Over the past several years, reports of pseudotumors and local soft tissue reactions associated with metal-on-metal total hip arthroplasties (THAs) have become more common. Increasing interest and research on this subject has led to an improved understanding of the mechanisms responsible for this spectrum of pathologic conditions associated with metal-on-metal THAs. Similar reports involving metal-on-polyethylene THA components are less common, and understanding of this potentially unique subset of THA failures is consequentially poor. This case report describes a pseudotumor associated with a metal-on-polyethylene THA implant and reviews the current literature on this evolving topic.
An 80-year-old man underwent total hip arthroplasty (THA) of the right hip via a standard posterior approach for degenerative hip osteoarthritis by the senior author (S.M.T.) in November 2005. The components used were a #6 uncemented titanium-tapered stem (TMZF Femoral Hip Stem; Stryker, Mahwah, New Jersey) with a cobalt-chromium articulating +4 head measuring 32 mm in diameter, a titanium 56-mm acetabular shell, and a +10 highly cross-linked polyethylene liner (Trident; Stryker).

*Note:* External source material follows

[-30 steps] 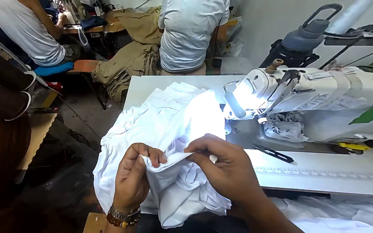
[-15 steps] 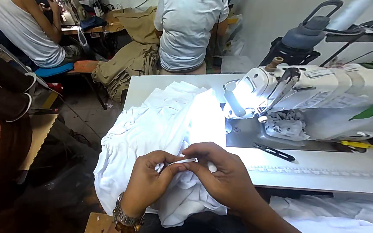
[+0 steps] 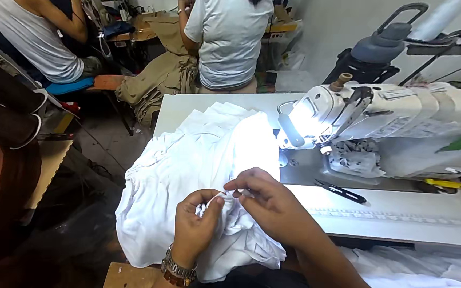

The initial postoperative course was uneventful, and the patient subjectively improved and was pleased with his outcome for 5 years. However, he returned to the clinic in January 2012 reporting a 2-year history of slow, progressive hip pain that had worsened to the point that he had difficulty ambulating and bearing weight on his right lower extremity. He also noted the gradual development of a soft tissue prominence about the lateral proximal thigh in the greater trochanter region. He reported no history of fever, chills, malaise, weight loss, or other changes in his overall health. His medical history included coronary artery disease, severe global xeroderma (which had worsened significantly over the preceding 2 decades and required prescription skin moisturizer) and exposure to Agent Orange and nuclear testing during military service. He had no known allergies or metal sensitivities or history of diabetes mellitus or autoimmune disorders.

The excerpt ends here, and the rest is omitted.